I would like to fuzzy match two Pandas dataframes based on a number n parameters in columns, all present in both dataframes. The output should be a pair of unique filenames. The parameter sets might not be unique and could be duplicates.
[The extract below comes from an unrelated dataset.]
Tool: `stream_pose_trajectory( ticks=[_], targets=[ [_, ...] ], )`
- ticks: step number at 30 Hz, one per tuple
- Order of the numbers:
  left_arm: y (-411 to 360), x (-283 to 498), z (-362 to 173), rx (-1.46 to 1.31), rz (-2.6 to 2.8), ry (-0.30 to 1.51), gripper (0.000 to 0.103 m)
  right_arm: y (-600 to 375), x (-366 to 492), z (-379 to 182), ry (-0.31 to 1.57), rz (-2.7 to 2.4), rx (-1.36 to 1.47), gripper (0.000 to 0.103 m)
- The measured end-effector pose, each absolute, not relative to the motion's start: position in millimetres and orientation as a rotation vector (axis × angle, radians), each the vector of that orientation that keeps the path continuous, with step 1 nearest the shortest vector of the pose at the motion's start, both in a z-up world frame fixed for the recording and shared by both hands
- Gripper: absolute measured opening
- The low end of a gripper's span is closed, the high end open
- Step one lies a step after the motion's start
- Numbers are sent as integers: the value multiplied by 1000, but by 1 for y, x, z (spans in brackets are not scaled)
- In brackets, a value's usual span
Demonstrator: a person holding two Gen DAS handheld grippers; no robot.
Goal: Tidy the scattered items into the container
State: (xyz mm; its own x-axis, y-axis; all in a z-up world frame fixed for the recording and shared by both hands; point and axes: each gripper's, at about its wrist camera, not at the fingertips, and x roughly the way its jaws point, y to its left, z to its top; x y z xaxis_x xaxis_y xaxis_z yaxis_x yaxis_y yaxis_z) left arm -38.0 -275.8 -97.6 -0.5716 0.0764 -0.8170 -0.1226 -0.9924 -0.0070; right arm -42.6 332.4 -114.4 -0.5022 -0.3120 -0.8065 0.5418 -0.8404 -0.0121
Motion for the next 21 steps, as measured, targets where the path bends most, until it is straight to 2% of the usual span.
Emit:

There should be a minimum threshold of string similarity.
Dataframe 1:
FILENAME PARAMETER1 PARAMETER2 PARAMETER3 PARAMETER4
1 xyz111.txt 3.82 Rock No red
2 abc222.txt 14.20 Tree Yes green
3 def999.txt 6.91 House Yes yellow
4 uvw567.txt 2.11 Car No green
5 asd222.txt 13.90 Ball Yes blue
...
Dataframe 2:
FILENAME PARAMETER1 PARAMETER2 PARAMETER3 PARAMETER4
1 stv999.txt 12.17 Car Yes red
2 hij888.txt 5.64 Tree No red
3 klh123.txt 7.21 House No green
4 qrs543.txt 3.20 Car No green
5 lmn111.txt 17.17 House Yes yellow
...
The preferred output should be the filename and exactly one unique matched filename like this:
Preferred output:
FILENAME FILENAME_MATCHED
1 xyz111.txt hij888.txt
2 abc222.txt stv999.txt
3 def999.txt klh123.txt
4 uvw567.txt None
5 asd222.txt lmn111.txt
...
I was able to do fuzzy matching with different libraries like "FuzzyWuzzy" or "rapidfuzz" etc. by combining the parameters into a new string column. Still I am having a hard time to deal with duplicates in the matched filenames, as the parameter sets might not be unique, but the filenames are.